Pasal 65 ayat (1) UU No. 32 Tahun 2009 yang merupakan hak-hak asasi manusia yang tunduk sebagaimana didalam rumusan UU No. 39 Tahun 1999 Indonesia sudah mengamanatkan didalam UU No. 32 Tahun 2009 yang menggantikan UU No. 23 Tahun 1997. 
Secara prinsip, tidak ada hal berubah. Walaupun adanya hak gugat dari Pemerintah/Pemerintah Daerah mengajukan gugatan ganti rugi dan tindakan tertentu terhadap usaha dan/atau kegiatan yang menyebabkan pencemaran dan/atau kerusakan lingkungan hidup yang mengakibatkan kerugian lingkungan hidup (pasal 90 ayat (1)). 

Penggantian UU no. 23 Tahun 1997 dengan UU No. 32 Tahun 2009 diharapkan dapat menjawab persoalan lingkungan hidup di Indonesia setelah sebelummya UU No. 23 Tahun 1997 dianggap tidak mampu menyelesaikan persoalan lingkungan hidup di Indonesia. 

Masih ingat kita akan bahaya pengelolaan lingkungan yang salah terhadap kasus “LUSI” (lumpur Lapindo kemudian menenggalamkan berbagai desa. Rincian desa yang sawah padinya terendam lumpur: Siring 22,25 ha, Renokenongo 77,35 ha, Kedung Bendo 3,50 ha, Sentul 25 ha, Besuki 79 ha, Pejarakan 36, Kedung Cangkring 29,20 ha, dan Mindi 10,20 ha. 

Totalnya adalah 311,90 ha. Ada keterangan tambahan bahwa keseluruhan sawah “kelelep” mencapai kl 482,65 ha. 

Jumlah pengungsi yang pernah ditampung di tempat pengungsian sebelum terjadinya ledakan pipa gas Pertamina adalah 2.605 KK (9.936 jiwa). Jumlah bangunan yang terendam meliputi: 10.426 tempat tinggal, 33 sekolah, 4 kantor, 31 pabrik, 65 rumah ibadah (8 masjid dan 57 musholla), 28 TPQ (termasuk 2 ponpes dan 1 panti), dan 3 lainnya tidak jelas. 

Ada 33 pabrik yang tidak aktif akibat masifnya efek bencana lumpur Lapindo ini. Puluhan pabrik itu memperkerjakan 2.411 orang. 

Sehingga tidak salah pernyataan kasus “LUSI” bencana terbesar dan merupakan pelanggaran HAM terbesar yang terjadi di abad modern Sebagian kalangan menganggap bahwa pengelolaan lingkungan didasarkan kepada penerapan hukum yang tidak maksimal. 

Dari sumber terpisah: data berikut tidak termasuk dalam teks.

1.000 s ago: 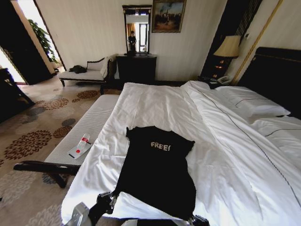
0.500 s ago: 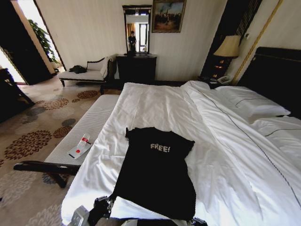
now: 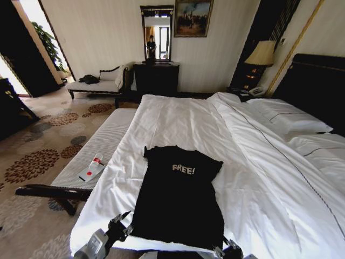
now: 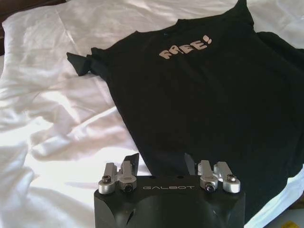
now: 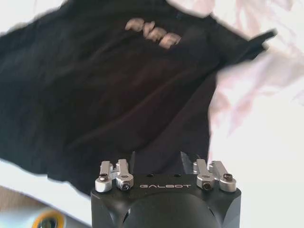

Disisi lain, sebagian kalangan menganggap bahwa UU yang tidak dapat menjangkau pertanggungjawaban kepada perusahaan yang nyata-nyata melakukan kegiatan lingkungan yang salah. 

 Namun, apabila kita sedikit mau memperbandingkan antara UU No. 23 tahun 1997 dan UU No. 32 Tahun 2009 dan persoalan lingkungan hidup disekitar kita, maka menurut penulis menimbulkan persoalan besar. 

Asumsi ini didasarkan kepada pembuktian terjadinya tindak pidana lingkungan hidup. 

 Berangkat dari pemikiran inilah, penulis mengajak kita mendiskusikannya lebih lanjut. 

 Yang penulis maksudkan, apabila kita perbandingkan antara UU No. 23 tahun 1997 dan UU No. 32 Tahun 2009, masih dicantumkan yang berkaitan dengan “hak uji perwakilan (class action)”, “hak gugat organisasi (legal standing)”. 

Namun didalam UU No. 32 tahun 2009 kemudian mengadopsi “hak gugat Pemerintah”, sebuah hal yang baru dalam khazanah hukum Indonesia. 

 Apabila kita perbandingkan dalam pertanggungjawaban pidana dalam hukum formal kita, pelaku yang bisa dipertanggungjawabkan semata-mata mendasarkan kepada orang (naturalijk person). 

Prinsip inilah yang menjadi dasar didalam melihat kesalahan dan pertanggungjawaban pidana. 

 Didalam melihat kesalahan dan pertanggungjawaban kepada pelaku, maka terhadap perbuatan pelaku yang dapat dipertanggungjawabkan dimuka hukum. 

Dengan demikian, apabila seseorang tidak melakukan perbuatan pidana, maka tidak dapat dipertanggungjawabkan dan dijatuhi pidana. 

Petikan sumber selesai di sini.